The UAE is accused of posing a threat to the economic sovereignty of countries in which it operates, as it imposes contractual terms that reduce local companies to secondary suppliers under its control, often involving partial technology transfers to the UAE.

In markets such as Kenya, Poland, Brazil, and Spain, EDGE faces accusations of market distortion, due to its governmental backing, which is said to suppress local competition.

This has taken place through exclusive contracts and acquisitions that weakened smaller companies in those countries, sparking international boycott campaigns against the group, which is described as a state-backed entity dominating supply chains and threatening the economic sovereignty of importer nations.

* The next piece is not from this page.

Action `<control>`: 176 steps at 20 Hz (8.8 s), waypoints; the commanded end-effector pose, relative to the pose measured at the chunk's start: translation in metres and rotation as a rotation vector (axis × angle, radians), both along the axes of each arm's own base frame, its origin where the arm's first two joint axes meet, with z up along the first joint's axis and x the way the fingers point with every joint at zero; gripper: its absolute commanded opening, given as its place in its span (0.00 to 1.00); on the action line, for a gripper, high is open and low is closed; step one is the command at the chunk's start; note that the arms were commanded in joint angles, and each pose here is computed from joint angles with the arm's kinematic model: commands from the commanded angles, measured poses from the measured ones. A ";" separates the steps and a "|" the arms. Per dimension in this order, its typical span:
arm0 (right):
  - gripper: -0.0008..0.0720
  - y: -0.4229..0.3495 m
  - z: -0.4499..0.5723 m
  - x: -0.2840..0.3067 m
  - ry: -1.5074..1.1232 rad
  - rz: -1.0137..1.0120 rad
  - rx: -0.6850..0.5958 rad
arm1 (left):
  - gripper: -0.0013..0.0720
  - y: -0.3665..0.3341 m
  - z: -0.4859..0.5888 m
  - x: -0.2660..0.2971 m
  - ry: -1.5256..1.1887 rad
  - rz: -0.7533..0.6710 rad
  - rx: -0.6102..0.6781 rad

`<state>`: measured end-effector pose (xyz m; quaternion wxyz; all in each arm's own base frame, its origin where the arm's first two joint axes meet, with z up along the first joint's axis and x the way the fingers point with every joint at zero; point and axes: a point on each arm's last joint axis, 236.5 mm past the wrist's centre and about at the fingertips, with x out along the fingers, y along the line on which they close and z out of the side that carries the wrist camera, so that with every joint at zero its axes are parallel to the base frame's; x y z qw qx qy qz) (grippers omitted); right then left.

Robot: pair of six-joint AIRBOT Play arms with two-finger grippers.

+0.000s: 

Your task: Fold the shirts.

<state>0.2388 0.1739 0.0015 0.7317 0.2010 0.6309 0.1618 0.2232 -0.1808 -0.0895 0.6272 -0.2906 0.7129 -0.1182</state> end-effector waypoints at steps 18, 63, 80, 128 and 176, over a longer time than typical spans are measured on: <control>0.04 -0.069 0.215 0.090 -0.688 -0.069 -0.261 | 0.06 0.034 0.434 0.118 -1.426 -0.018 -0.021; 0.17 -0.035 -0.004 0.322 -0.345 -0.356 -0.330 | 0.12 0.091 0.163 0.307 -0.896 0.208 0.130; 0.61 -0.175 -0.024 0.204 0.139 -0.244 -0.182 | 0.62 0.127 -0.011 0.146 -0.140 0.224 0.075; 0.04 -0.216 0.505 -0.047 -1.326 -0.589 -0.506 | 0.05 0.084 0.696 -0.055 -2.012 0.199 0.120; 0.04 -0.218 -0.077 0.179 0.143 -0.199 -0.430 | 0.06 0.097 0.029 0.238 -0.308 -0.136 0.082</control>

Economically, this allegation rests on a model known as predatory acquisition. Critics argue that the group is sovereignly funded, with annual revenues of about 5 billion dollars, and backed by sovereign wealth funds such as ADQ. This gives it the ability to acquire companies at very high prices without needing short-term profits, and to rapidly attract expertise.

As a result, the situation is not considered a level playing field, because this model reduces local innovation in the countries it enters - especially in those where small and medium enterprises rely heavily on limited defense contracts.

Since 2023, the UAE has acquired significant stakes in European and South American companies, such as Milrem Robotics in Estonia, which, by the way, was the largest investment in the history of Estonia’s defense industry.

The European Union launched a five-month investigation fearing that EU-funded technology might leak to the UAE, similar to what happened earlier in the iMUGS project for robotic tanks.

The UAE also purchased a large stake in Anavia, a Swiss company specializing in drone manufacturing, and acquired 50% of SIATT, a Brazilian company working in precision munitions. It also bought part or all of Flaris, a Polish company specializing in light aircraft, and took over Condor, another Brazilian defense firm.

Several reports indicate that while these acquisitions are effective in the short term - mainly for technology transfer - they tend to cause problems in the long run. In many cases, the Emirati company withdraws after achieving its objective, repatriating the technology and sometimes even absorbing engineers from the acquired firm. This often leaves behind a country that gains little genuine benefit from the deal.

This issue has also emerged within the UAE itself, not just abroad.

The EDGE Group dominates the Emirati defense market almost entirely, which reduces competition, puts pressure on small and medium local companies, and creates what could be described as an innovation bubble - innovation driven by government support that is unsustainable in the long term.

Based on these facts, it can be said that the Emirati model is brilliant in terms of speed, but fragile in terms of dependability and the balance between profitability and autonomy.

From an economic perspective, the model remains successful so far, but if international campaigns intensify or if the European Defence Agency tightens legal restrictions on the UAE’s activities in Eastern Europe, EDGE could lose everything it has achieved so far.

This offers an important lesson for the UAE itself and for other countries such as Saudi Arabia: rapid growth is not always an advantage, because real growth requires balance between capabilities and objectives, and the building of international trust and partnerships that yield mutual benefits for all parties involved.